§ **INPUT DATA**:
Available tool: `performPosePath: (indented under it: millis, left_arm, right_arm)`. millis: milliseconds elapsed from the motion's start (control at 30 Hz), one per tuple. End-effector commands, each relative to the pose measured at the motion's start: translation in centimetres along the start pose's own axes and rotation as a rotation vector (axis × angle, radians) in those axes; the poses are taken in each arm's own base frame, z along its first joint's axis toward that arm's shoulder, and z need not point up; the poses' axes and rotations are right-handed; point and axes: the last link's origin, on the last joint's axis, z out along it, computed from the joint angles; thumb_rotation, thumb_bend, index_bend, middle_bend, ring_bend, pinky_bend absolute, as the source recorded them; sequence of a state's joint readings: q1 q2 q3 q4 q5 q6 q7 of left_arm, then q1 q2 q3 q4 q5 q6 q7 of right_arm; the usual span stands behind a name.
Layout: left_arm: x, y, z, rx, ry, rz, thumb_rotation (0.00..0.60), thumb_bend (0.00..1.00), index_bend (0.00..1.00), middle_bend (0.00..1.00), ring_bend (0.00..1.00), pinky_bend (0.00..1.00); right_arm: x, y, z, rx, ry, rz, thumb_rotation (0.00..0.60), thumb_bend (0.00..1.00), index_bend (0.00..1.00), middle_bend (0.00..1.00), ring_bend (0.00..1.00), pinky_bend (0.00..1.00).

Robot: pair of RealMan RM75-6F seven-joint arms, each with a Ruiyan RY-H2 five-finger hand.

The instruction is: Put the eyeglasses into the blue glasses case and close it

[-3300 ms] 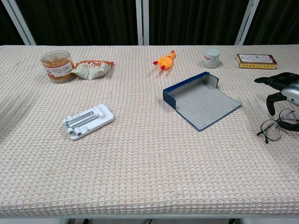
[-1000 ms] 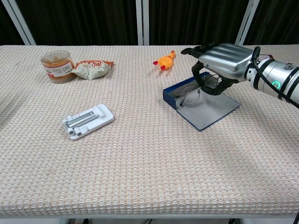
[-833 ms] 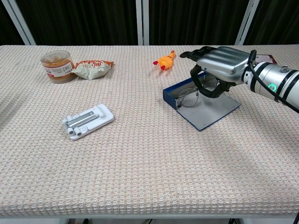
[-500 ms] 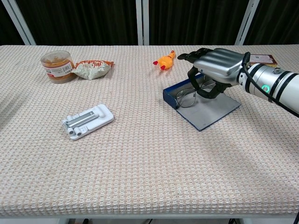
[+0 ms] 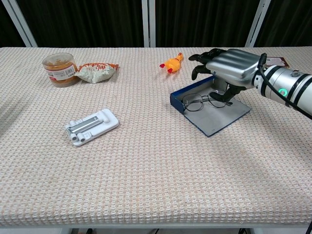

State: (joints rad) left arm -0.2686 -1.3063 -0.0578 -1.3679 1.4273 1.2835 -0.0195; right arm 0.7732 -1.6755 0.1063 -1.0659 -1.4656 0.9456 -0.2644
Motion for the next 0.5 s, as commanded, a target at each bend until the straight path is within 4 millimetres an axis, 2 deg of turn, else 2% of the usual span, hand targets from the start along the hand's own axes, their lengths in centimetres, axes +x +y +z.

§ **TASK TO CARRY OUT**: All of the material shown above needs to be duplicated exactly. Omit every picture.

§ **RESULT OF THIS TASK**:
Available tool: `performPosePath: (indented under it: millis, left_arm, right_arm)`. millis: milliseconds elapsed from the motion's start (control at 30 Hz), one per tuple. End-effector commands, each relative to the pose measured at the motion's start: translation in centimetres along the start pose's own axes and rotation as a rotation vector (axis × angle, radians) in those axes; the poses are taken in each arm's own base frame, z along its first joint's axis toward that arm's shoulder, and z need not point up; the poses' axes and rotations are right-handed; point and axes: the last link's origin, on the last joint's axis, z out along it, computed from the joint angles; thumb_rotation, thumb_bend, index_bend, middle_bend, ring_bend, pinky_bend absolute, as the source recorded them; sequence of a state's joint readings: q1 q2 q3 q4 q5 q6 q7 of left_arm, then q1 q2 q3 q4 q5 q6 q7 of right_arm; the usual span stands behind a name.
Layout: left_arm: x, y, z, rx, ry, rz, thumb_rotation (0.00..0.60), thumb_bend (0.00..1.00), index_bend (0.00..1.00), middle_bend (0.00..1.00), ring_bend (0.00..1.00), pinky_bend (0.00..1.00); right_arm: x, y, z, rx, ry, rz, thumb_rotation (0.00..0.60), thumb_bend (0.00..1.00), index_bend (0.00..1.00), middle_bend (0.00..1.00), ring_bend (0.00..1.00), pinky_bend (0.00..1.00).

Robot: pair of RealMan RM75-6F seven-joint arms, each with a Ruiyan RY-H2 five-finger hand.

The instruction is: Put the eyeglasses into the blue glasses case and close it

[-3300 ms] 
[-1000 ms] 
[-833 ms] 
[-500 ms] 
[+0 ms] 

State: (joints rad) left arm -0.2686 -1.3063 -0.0578 -1.3679 1.4273 1.2835 -0.0195; right arm 0.7732 -1.6755 0.1063 -1.0659 -1.4656 0.9456 -0.2644
Motion for the next 0.5 s, as commanded, a target at each bend until the straight path is within 4 millimetres an axis, 2 deg of turn, else 2% of the usual span, hand targets from the start along the hand's own axes, their lengths in centimetres, axes +x +y +z.

The exercise has nothing more to it.